My right hon. Friend referred to the rapid changes in consumer habits. Over the 30 years in which I have been involved in the industry, we have seen food--far from being the major purchase that it once was--relegated to a fairly insignificant part of the family budget. Meals and meal times are also less structured than they were years ago. Above all, 30 years ago ingredients were almost exclusively fresh. Food was prepared in a domestic kitchen, cooked immediately prior to consumption, and eaten at regular times ; but that is no longer the case.
First, the food that we eat is no longer fresh ; it might be frozen, dehydrated or cooked and chilled. Secondly, less and less food is prepared in a domestic kitchen. More and more of the demand is for convenience food of which there is little or no preparation at home. There has been a dramatic increase in eating out, where the restaurateur or caterer does the preparation and the cooking. All that is quite predictable, having regard to the greater number of housewives and mothers who go out to work, and, indeed, the greater prosperity that people enjoy as a result of 10 years of Conservative government. At this stage I pay tribute to the great British food industry, which has risen to the challenge of satisfying the modern demand for a greater diversity of interesting, wholesome, nutritious, affordable and convenient food.

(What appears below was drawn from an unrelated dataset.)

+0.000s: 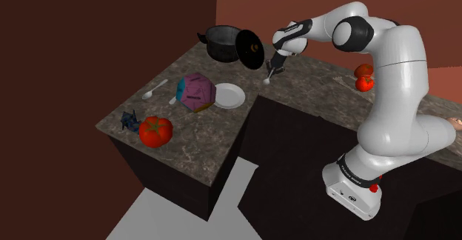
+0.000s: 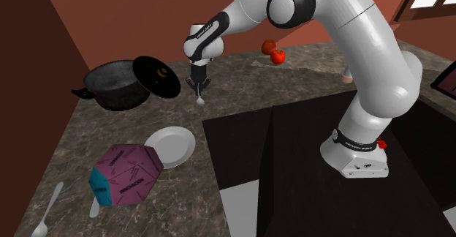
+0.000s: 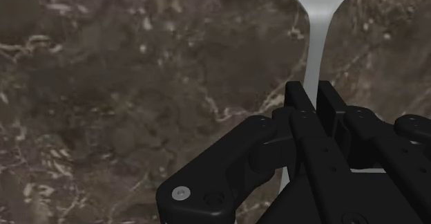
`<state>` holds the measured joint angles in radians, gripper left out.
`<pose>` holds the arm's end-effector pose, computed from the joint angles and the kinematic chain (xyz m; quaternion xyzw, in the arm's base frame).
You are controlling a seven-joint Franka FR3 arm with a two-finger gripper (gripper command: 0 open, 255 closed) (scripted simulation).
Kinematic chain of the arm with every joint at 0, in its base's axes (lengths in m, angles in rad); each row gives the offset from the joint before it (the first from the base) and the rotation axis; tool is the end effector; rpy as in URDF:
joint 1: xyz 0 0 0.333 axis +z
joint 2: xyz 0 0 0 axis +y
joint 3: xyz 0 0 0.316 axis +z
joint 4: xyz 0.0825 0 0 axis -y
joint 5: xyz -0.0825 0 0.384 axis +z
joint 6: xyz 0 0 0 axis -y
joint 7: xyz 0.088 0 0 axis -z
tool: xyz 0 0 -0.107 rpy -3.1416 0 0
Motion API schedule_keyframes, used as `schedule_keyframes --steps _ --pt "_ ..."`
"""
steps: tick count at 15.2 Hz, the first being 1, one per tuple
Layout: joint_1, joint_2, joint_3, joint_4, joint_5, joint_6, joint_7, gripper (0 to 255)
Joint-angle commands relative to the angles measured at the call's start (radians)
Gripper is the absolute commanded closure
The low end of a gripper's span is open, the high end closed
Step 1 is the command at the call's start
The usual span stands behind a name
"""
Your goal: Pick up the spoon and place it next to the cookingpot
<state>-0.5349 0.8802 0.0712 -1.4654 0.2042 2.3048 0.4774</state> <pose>0.6353 -0.3225 0.1522 -0.8463 0.5225 0.0210 0.1017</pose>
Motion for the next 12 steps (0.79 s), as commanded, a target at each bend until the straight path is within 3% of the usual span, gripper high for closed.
schedule_keyframes --steps 1,2,7,12 --pt "0.000 0.000 0.000 0.000 0.000 0.000 0.000 255" --pt "0.000 0.000 0.000 0.000 0.000 0.000 0.000 0" --pt "0.000 0.000 0.000 0.000 0.000 0.000 0.000 0" --pt "-0.013 -0.085 -0.004 -0.013 -0.004 -0.074 0.002 0"
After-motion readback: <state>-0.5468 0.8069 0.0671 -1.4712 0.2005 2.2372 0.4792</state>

Thirdly, meals are no longer necessarily cooked immediately prior to consumption. The advent of the microwave and the concept of cook-chill meals means that the cooking process is often remote from the domestic situation. It is remote both in time and place, in the sense that the cooking process has probably taken place in a factory many days or even weeks in advance of consumption.
Fourthly, the notion that meals are taken at regular times is a thing of the past ; so too, regrettably, is the notion that meal times are a significant family occasion. We have become a nation of browsers. We eat irregularly in a completely unstructured manner and we eat whatever appeals to us at the time.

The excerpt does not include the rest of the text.